At the center of the debate is a tax break. Virginia exempts data centers from sales taxes that one estimate puts at roughly $1.6 billion to $1.9 billion a year. The exemption dates to 2010 and was originally projected to cost the state only a tiny fraction of that; former Gov. Glenn Youngkin proposed extending it through 2050. Lucas, who chairs the Senate's budget-writing Finance Committee, has become a leading skeptic, arguing the money could instead help fund schools, public safety and other services. Her position has put her at odds with fellow Democrats, including Gov. Abigail Spanberger and House leaders, who say the state should honor existing agreements with an industry that brings major investment. The dispute has been one of the sticking points in Virginia's budget.
The data center boom also carries an energy price tag that increasingly lands on ordinary ratepayers. Large data centers can use 10 to 50 times more electricity than a typical office building, regional wholesale electricity prices spiked sharply heading into 2026, and the wait to connect new projects to the grid now stretches for years. State regulators are preparing a separate rate class for large AI data centers that is set to take effect in 2027.

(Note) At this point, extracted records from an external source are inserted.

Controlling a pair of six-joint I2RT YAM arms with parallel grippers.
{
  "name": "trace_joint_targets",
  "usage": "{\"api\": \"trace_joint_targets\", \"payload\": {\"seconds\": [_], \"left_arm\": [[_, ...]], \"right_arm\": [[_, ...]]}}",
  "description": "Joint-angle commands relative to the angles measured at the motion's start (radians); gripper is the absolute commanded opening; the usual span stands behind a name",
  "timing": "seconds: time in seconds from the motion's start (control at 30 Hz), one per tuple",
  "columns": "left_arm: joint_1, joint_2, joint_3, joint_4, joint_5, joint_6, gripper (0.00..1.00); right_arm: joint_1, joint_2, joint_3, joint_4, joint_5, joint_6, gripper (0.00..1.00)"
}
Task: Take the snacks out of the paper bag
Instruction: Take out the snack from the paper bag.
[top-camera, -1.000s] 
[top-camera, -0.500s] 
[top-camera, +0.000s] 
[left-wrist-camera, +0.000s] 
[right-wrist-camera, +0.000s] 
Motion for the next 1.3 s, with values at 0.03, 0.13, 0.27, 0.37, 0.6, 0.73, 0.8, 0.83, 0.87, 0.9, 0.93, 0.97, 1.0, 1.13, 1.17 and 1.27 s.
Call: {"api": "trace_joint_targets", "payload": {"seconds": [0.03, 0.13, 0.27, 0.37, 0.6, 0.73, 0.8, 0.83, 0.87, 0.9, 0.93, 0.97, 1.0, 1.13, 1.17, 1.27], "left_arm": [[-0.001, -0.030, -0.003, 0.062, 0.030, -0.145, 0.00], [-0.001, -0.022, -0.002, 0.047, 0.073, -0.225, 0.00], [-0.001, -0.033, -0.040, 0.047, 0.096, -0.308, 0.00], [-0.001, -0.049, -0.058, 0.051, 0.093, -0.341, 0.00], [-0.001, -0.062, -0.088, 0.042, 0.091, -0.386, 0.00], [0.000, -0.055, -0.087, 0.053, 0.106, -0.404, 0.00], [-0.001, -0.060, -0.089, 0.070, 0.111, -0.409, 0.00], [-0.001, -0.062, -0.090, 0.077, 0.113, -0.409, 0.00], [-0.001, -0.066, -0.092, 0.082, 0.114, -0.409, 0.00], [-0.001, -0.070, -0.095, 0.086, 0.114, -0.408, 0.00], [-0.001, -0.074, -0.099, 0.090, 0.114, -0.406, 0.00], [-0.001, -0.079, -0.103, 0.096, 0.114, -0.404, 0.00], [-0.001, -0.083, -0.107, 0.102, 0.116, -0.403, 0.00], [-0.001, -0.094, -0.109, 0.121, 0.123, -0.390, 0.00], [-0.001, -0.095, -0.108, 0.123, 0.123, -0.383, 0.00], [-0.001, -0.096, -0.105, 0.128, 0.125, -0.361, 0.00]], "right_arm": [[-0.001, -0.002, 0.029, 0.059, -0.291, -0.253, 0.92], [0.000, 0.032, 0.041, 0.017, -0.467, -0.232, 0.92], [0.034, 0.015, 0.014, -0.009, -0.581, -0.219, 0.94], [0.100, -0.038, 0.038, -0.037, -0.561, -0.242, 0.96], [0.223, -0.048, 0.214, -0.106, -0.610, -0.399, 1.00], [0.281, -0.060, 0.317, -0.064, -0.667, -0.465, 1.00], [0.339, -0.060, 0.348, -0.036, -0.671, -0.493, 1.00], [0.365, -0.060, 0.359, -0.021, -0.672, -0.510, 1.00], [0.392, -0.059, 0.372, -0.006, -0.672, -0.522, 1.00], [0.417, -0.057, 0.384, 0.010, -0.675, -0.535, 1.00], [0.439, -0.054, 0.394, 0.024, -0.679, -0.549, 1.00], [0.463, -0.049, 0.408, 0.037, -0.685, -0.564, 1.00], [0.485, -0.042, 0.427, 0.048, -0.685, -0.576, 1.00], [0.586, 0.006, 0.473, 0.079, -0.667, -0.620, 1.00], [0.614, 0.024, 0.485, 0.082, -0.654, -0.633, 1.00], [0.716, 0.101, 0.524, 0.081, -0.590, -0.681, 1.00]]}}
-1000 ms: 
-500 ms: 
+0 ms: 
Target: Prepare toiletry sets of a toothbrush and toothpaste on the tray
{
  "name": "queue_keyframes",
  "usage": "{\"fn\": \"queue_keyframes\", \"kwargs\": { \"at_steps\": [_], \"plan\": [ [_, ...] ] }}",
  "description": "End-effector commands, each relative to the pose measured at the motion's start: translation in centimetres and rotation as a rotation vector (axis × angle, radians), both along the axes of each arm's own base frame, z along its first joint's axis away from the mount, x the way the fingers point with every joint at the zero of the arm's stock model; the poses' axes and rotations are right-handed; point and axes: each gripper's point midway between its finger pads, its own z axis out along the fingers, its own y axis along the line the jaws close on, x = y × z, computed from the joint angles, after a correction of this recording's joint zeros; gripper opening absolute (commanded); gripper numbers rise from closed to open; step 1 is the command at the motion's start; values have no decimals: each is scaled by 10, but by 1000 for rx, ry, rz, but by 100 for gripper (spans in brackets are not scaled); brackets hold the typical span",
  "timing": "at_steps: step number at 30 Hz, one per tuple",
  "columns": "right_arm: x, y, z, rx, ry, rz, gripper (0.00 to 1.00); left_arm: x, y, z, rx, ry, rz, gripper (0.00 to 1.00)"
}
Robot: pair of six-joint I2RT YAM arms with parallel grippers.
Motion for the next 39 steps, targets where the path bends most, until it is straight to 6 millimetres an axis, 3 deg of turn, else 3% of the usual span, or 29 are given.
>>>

Chesterfield has its own stake in the question. The county has weighed data center proposals as developers look beyond crowded Northern Virginia, and local decisions about where these power-hungry facilities can go, and who pays for the electricity and infrastructure they require, are likely to keep coming before county and state leaders. The listening tour is pitched as a chance for residents to weigh in before more of those decisions are made.
Why it matters: Data centers are reshaping Virginia's budget, electricity bills and land-use fights, and Chesterfield is among the localities deciding how much of the industry to invite. The June 16 forum is a direct chance for residents to hear the arguments and tell state lawmakers what they think.
Key dates
- June 16, 2026: Data Center Listening Tour, 6:00 to 8:00 p.m., Manchester Middle School, North Chesterfield. Free and open to the public.
Related links
Sources
- Black Virginia News, "Sen. L. Louise Lucas to Take Data Center Tax Exemption Fight on the Road"
- Event flyer shared by the Old Hundred Elementary School PTA (event date, time and venue)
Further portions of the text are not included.